> _Problem requirements_
Find the string "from" in the material. Copy every line that has it.
------ Information provided ------
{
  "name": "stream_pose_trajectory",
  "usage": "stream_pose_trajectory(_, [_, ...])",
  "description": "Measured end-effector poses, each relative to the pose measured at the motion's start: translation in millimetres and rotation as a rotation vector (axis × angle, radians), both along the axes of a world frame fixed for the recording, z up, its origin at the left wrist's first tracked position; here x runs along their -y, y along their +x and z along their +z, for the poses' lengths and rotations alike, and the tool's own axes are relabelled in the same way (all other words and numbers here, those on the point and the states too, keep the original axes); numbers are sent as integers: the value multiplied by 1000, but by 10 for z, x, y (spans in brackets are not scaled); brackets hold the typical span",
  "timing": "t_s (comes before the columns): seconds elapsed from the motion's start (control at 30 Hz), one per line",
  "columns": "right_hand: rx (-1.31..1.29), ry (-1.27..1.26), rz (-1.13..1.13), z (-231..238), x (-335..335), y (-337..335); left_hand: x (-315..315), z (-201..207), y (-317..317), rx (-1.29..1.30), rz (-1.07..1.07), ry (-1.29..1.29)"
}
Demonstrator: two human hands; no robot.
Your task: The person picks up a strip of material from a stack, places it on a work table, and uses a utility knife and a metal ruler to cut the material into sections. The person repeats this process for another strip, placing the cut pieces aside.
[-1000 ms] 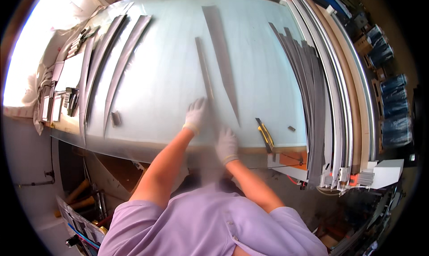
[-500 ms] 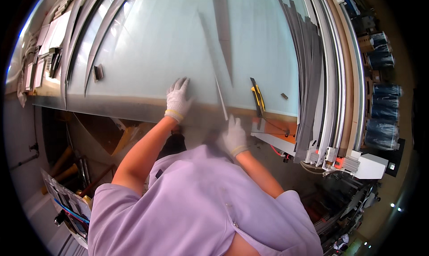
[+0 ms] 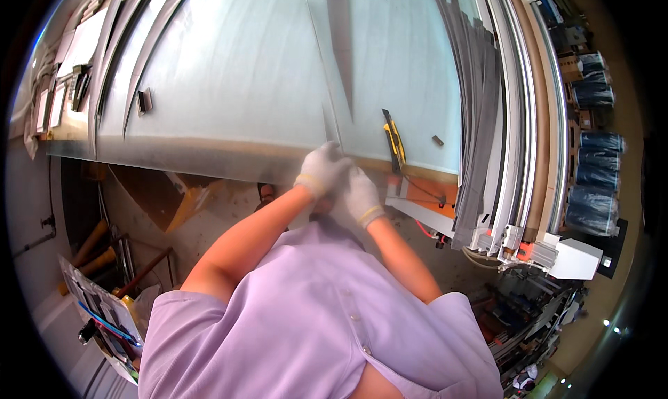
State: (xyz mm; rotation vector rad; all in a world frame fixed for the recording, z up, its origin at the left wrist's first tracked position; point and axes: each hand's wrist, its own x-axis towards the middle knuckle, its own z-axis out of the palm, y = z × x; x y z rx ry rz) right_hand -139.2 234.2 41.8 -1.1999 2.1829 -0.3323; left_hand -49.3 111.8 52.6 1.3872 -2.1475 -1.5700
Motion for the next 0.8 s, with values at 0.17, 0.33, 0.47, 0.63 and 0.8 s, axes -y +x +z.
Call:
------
> _Task output_
  "timing": "t_s (comes before the columns): seconds elapsed from the motion's start (control at 30 Hz), one per line",
Your task: The person picks up a strip of material from a stack, places it on a work table, and uses a utility knife and a metal ruler to cut the material into sections. The person repeats this process for another strip, placing the cut pieces aside.

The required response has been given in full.